> [What you need to do] Look through the entries that follow and return each line that has the string "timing".

> [Supplied entries]

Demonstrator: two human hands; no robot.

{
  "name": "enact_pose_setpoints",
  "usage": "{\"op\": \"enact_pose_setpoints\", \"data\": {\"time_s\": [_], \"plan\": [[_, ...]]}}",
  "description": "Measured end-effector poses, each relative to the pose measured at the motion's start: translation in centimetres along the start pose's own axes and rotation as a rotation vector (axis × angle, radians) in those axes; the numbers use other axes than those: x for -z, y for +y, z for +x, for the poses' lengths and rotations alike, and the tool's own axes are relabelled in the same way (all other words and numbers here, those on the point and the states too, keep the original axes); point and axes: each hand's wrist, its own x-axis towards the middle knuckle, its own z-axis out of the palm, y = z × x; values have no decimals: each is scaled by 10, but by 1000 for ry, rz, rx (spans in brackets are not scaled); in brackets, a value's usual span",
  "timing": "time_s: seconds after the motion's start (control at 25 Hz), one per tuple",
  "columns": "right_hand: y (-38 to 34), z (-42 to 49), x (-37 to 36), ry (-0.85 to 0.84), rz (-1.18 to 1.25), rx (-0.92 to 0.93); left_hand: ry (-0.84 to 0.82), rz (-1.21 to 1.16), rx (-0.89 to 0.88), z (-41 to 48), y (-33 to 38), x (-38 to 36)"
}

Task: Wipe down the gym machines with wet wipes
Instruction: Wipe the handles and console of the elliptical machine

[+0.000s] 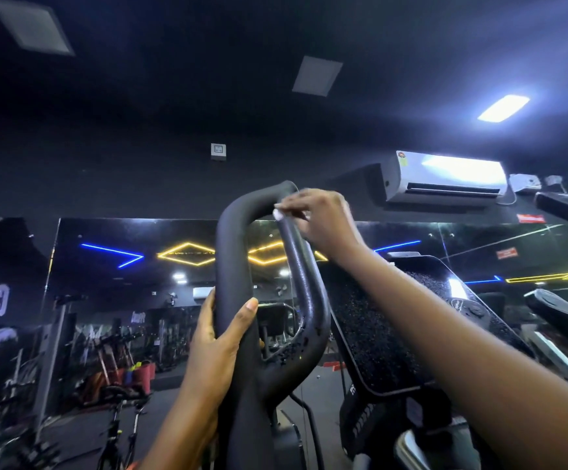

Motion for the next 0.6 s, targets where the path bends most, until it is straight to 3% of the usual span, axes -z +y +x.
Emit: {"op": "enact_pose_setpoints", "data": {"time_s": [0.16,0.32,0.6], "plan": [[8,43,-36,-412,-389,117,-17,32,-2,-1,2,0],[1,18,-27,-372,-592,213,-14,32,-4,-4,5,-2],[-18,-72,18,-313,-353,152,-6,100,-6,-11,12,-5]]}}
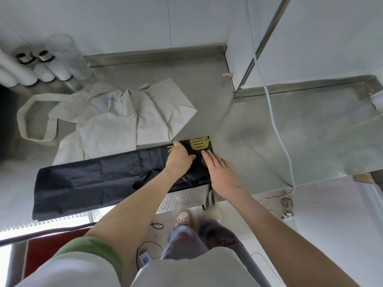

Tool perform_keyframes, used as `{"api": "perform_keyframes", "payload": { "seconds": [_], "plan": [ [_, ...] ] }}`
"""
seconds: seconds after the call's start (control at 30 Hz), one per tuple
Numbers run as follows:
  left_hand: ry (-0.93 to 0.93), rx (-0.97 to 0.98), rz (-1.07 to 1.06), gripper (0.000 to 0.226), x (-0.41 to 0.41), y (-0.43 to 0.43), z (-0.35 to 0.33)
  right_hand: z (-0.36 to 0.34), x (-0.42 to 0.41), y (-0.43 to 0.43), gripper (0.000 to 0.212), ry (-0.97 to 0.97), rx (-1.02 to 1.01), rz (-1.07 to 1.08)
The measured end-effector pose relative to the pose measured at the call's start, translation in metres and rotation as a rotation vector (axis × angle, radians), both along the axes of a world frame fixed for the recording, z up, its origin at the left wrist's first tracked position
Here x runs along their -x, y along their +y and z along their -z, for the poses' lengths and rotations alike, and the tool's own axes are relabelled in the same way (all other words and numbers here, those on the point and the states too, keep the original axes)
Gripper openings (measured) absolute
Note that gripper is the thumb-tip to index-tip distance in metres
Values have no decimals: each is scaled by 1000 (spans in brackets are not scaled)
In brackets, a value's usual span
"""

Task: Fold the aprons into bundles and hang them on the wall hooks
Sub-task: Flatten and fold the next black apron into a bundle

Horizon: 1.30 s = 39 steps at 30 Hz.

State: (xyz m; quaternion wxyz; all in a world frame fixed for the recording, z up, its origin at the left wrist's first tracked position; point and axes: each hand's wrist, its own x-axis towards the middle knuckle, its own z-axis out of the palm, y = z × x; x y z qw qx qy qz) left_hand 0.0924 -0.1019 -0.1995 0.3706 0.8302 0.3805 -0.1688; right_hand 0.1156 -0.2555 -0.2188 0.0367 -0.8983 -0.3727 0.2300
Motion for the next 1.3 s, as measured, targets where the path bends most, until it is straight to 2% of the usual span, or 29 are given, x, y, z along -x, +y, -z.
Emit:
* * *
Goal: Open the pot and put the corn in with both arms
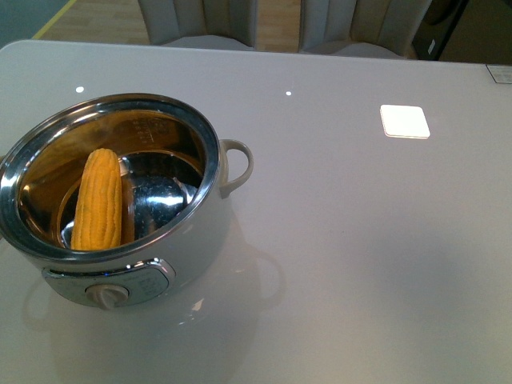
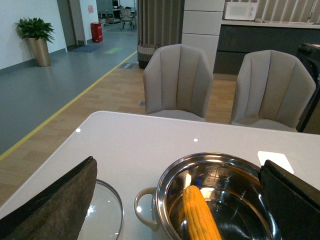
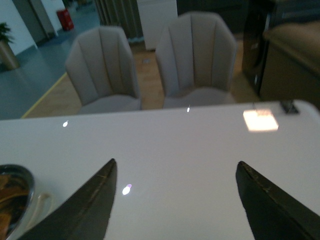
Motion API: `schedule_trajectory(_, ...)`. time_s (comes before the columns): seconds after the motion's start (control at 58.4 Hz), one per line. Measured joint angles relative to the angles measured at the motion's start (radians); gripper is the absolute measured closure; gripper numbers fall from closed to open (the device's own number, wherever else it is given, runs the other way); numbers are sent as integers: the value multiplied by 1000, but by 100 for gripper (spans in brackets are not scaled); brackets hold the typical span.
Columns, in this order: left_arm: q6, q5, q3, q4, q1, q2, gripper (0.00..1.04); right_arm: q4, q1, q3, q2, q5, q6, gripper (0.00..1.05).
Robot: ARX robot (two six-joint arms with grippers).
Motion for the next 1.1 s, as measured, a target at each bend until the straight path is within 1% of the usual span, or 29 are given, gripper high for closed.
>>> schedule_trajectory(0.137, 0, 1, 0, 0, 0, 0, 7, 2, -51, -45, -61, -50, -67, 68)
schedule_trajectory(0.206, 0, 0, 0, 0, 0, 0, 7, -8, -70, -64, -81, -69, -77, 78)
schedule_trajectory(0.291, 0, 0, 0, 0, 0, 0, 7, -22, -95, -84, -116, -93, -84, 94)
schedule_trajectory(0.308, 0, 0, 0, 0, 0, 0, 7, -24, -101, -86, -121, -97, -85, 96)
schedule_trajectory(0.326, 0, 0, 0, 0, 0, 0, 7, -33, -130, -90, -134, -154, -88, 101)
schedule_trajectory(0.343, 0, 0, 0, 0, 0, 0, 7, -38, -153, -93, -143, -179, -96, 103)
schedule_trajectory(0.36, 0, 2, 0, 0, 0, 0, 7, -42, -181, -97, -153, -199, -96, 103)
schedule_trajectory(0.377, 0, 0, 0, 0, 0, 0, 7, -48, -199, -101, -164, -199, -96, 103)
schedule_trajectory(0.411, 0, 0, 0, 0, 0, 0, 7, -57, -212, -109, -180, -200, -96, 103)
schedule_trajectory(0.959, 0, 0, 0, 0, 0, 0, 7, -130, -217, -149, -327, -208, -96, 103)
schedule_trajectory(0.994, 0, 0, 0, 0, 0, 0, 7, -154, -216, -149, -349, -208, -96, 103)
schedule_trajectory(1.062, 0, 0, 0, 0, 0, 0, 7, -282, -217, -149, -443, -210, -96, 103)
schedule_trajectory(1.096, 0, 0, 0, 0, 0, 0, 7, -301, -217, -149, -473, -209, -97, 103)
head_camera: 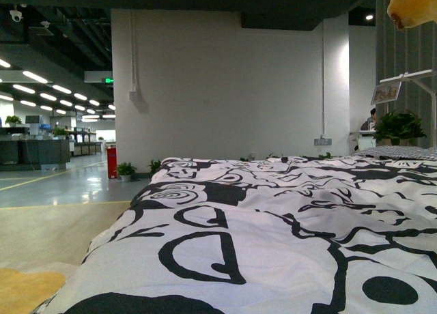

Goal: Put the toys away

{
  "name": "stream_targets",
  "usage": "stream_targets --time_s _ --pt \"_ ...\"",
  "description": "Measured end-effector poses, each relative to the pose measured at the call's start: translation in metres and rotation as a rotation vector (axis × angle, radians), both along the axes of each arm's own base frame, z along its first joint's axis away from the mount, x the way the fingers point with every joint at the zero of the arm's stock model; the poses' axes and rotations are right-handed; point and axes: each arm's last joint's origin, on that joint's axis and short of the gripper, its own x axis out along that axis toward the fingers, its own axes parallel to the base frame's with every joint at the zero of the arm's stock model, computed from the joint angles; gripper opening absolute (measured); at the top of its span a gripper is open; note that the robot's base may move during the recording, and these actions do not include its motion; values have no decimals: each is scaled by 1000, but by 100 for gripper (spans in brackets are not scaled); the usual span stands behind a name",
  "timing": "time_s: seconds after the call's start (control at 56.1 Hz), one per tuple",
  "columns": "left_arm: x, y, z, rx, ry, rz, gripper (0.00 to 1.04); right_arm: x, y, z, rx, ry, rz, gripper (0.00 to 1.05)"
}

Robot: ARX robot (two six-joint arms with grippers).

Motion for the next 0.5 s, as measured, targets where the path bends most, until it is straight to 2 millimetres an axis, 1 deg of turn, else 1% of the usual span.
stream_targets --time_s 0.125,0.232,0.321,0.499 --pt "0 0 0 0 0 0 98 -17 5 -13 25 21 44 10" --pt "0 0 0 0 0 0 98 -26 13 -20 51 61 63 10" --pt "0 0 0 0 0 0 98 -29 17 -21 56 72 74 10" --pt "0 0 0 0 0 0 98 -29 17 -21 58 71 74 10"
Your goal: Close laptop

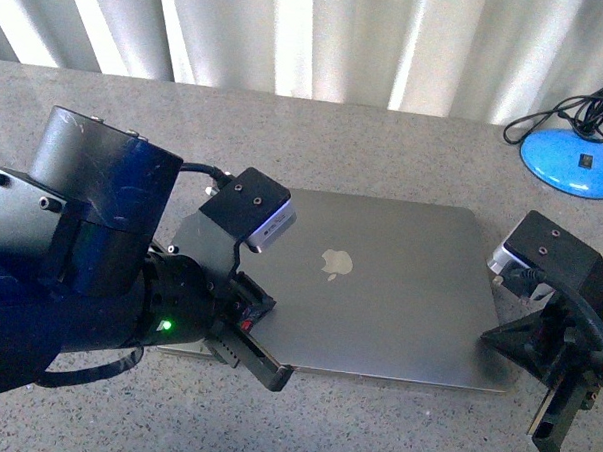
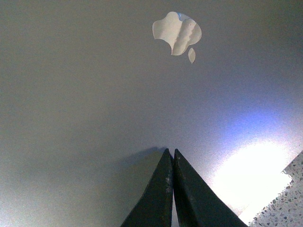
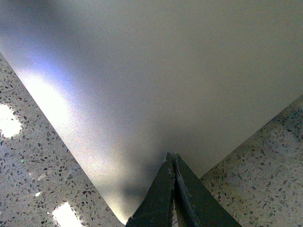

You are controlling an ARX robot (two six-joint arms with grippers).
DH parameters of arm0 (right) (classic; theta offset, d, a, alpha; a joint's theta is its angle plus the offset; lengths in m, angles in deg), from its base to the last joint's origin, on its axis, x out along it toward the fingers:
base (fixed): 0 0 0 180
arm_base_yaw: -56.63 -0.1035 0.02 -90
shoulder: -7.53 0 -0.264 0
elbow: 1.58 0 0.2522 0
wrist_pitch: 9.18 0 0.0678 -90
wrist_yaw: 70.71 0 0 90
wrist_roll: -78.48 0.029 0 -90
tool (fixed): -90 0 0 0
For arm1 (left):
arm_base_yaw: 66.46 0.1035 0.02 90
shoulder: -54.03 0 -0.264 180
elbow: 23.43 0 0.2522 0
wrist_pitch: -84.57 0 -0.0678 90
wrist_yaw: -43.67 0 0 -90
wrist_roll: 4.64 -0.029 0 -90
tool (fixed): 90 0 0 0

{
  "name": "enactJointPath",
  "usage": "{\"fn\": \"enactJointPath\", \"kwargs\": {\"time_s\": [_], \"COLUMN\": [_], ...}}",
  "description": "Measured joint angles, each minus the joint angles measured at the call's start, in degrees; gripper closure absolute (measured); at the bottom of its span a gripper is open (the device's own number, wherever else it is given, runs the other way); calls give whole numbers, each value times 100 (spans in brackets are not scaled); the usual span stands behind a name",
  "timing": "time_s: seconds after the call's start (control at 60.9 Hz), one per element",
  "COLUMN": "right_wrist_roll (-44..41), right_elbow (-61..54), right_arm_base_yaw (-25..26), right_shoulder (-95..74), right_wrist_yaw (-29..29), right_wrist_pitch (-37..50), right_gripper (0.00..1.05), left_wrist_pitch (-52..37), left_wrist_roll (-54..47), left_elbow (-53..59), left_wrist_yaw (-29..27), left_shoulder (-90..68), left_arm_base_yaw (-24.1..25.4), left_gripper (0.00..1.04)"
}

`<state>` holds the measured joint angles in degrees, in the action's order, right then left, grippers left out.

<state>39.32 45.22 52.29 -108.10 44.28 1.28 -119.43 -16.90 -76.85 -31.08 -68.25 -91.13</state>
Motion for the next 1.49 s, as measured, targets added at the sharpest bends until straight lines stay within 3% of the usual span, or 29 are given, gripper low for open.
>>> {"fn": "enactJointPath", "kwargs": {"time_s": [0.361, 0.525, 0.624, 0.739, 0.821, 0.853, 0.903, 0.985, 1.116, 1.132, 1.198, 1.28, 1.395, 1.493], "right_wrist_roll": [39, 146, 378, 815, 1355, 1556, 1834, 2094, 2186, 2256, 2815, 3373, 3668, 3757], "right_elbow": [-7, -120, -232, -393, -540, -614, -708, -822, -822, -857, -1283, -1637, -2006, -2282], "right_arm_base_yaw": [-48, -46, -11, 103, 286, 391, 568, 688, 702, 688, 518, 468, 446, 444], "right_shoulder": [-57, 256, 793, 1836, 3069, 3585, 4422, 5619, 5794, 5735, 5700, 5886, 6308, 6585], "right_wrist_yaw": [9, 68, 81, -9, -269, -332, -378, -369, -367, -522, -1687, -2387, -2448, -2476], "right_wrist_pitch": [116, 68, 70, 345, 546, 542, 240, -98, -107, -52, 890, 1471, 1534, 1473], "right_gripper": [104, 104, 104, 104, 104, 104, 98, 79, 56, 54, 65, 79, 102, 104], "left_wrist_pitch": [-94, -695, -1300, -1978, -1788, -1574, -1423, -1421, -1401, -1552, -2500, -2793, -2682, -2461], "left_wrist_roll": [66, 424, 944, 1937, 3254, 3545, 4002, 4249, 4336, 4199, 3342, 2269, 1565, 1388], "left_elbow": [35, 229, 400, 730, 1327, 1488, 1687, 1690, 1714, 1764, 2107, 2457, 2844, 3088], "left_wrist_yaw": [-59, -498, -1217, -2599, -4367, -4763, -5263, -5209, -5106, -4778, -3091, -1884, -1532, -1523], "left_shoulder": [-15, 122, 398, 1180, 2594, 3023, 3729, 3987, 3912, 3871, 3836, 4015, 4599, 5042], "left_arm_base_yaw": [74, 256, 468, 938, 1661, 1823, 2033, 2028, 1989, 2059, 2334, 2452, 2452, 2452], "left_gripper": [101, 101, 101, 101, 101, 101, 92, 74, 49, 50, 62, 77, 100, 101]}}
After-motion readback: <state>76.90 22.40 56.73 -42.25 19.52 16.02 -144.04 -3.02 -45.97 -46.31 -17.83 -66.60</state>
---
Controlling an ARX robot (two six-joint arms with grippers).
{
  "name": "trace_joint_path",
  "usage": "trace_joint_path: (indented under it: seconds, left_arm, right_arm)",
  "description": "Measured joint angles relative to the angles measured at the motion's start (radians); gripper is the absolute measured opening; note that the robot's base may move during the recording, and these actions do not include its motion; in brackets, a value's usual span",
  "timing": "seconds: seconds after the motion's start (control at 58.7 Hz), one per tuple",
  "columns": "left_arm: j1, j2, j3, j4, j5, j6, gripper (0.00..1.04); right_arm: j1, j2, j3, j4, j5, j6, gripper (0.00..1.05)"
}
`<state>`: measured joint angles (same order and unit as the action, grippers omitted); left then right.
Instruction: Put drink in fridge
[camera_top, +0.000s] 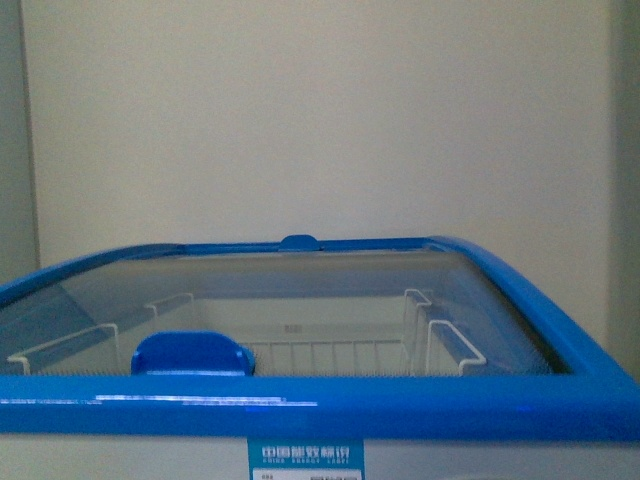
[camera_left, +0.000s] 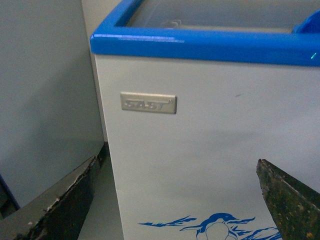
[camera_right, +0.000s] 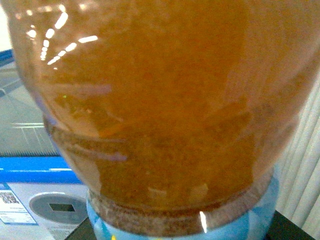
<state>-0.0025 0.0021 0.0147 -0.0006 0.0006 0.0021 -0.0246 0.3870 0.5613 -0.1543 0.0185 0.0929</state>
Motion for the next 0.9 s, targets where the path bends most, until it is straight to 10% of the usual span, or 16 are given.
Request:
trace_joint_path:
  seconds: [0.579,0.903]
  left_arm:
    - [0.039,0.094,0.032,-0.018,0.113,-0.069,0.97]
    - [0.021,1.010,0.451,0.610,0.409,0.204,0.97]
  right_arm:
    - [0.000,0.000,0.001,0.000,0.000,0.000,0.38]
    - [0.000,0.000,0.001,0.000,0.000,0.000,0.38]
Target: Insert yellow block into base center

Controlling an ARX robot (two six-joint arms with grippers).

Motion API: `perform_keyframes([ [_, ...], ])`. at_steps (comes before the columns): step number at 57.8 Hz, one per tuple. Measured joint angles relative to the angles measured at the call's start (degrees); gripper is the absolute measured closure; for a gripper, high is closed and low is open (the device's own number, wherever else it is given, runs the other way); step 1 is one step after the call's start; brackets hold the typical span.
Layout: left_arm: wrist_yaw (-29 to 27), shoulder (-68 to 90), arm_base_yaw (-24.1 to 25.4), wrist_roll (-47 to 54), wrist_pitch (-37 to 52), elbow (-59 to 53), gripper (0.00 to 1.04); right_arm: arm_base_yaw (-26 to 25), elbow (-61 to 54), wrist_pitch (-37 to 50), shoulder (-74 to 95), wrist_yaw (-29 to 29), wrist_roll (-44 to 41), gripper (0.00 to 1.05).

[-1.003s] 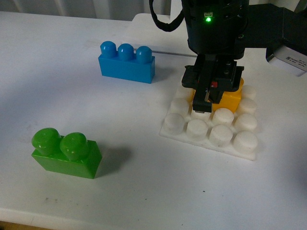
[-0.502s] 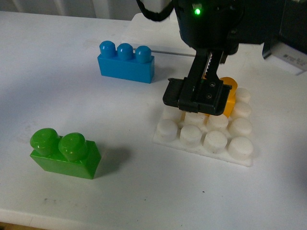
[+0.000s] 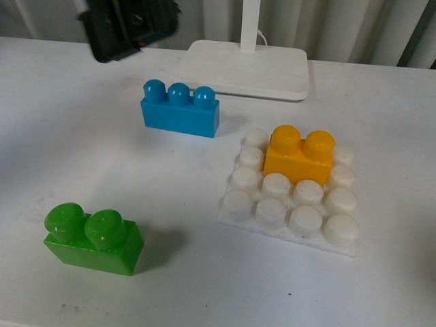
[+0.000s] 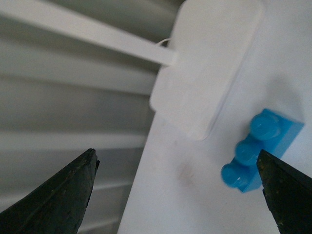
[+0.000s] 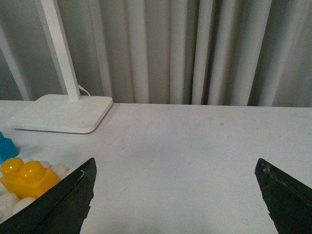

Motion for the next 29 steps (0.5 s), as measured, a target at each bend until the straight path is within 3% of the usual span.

> [Response to the task]
  "timing": "time_s: seconds after the motion's start (control at 25 Hz), one per tuple",
  "timing": "time_s: seconds after the call's start (control at 56.1 Hz), one per tuple",
  "timing": "time_s: seconds after the call's start (control at 60.9 Hz), one per element",
  "timing": "seconds: seconds after the motion's start (control at 58.7 Hz), one per tuple",

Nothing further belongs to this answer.